Louis Couperus
Majesté (Plon)
Mercure de décembre 1898 pages 748-749
Roman traduit du hollandais et extrêmement intéressant par le soin de sa méticuleuse documentation. Il s’agit de ces condamnés, de naissance, aux travaux forcés qui s’appellent les rois. Othomar, prince héritier du royaume de Liparie, fait bien tout ce qu’il peut afin de se soustraire à la fatale domination de son étoile rouge, mais la mort de son frère, un enfant volontaire, qu’il jugeait plus digne que lui du trône, le force à abdiquer… sa volonté d’homme pour devenir le mannequin qui essuie les regards du peuple.
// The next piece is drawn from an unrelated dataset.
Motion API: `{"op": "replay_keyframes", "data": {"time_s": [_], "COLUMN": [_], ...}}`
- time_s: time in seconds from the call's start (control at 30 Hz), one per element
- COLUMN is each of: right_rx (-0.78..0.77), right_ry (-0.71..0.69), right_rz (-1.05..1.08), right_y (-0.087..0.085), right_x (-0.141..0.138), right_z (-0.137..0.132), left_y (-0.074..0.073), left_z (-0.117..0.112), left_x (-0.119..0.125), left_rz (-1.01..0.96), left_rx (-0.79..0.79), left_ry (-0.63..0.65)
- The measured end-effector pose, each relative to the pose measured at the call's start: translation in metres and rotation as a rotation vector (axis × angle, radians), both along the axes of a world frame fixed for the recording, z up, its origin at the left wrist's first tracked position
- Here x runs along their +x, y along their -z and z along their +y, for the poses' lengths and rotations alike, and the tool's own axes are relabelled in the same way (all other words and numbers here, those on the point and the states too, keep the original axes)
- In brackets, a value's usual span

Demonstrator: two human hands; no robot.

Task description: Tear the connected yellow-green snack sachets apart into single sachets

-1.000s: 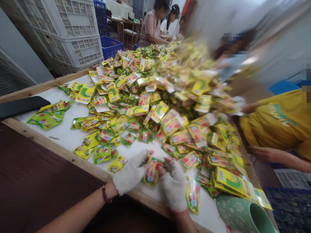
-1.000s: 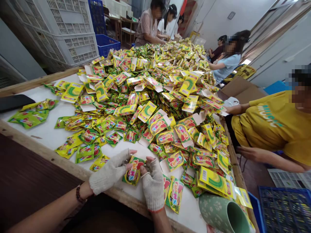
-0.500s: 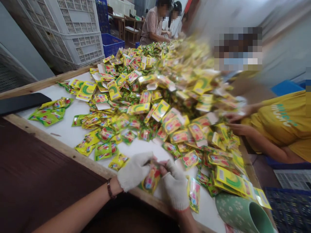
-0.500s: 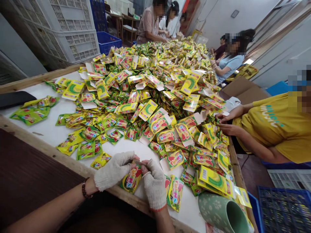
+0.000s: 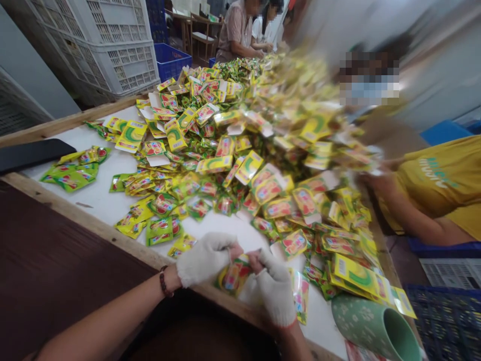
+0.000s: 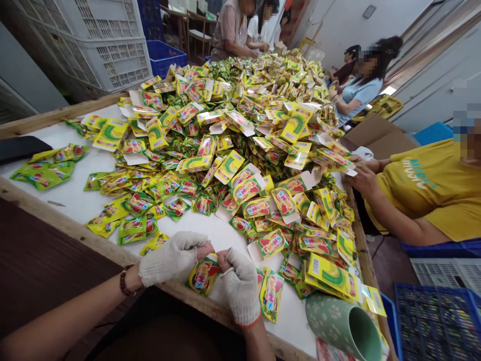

Othomar est un individu ni très remarquable ni très nul ; c’est dans le choix de ce caractère un peu effacé, un lettré malgré lui (de par son éducation voulue philosophique), un sentimental à cause de l’écart qu’il y a entre lui et toutes réalités, que se révèle le don de vérité du romancier. Il n’a pas désiré faire un martyr encore moins un bourreau. Othomar est une créature simple de ce monde et il aimerait les choses simples, mais il a dans le sang la goutte de liqueur dorée, une seule goutte d’essence divine, il le croit parce que tout son atavisme l’y porte et son même atavisme lui donne le vertige de la grandeur, sinon le bienheureux délire qui permet d’oublier sa chair. Il se marie et gouverne sa vie en celle des autres à contre cœur. Il est naturellement malheureux sans trop de phrases et il aimerait, tout amour lui étant interdit, son peuple de l’amour, divin en dépit des coups de couteau des illuminés de basses classes. Une des meilleures pages de ce livre est celle de la fin contenant une lettre de l’impératrice, sa jeune femme, qui se résigne bourgeoisement en l’amour de ses enfants, son seul peuple à elle femme quand même.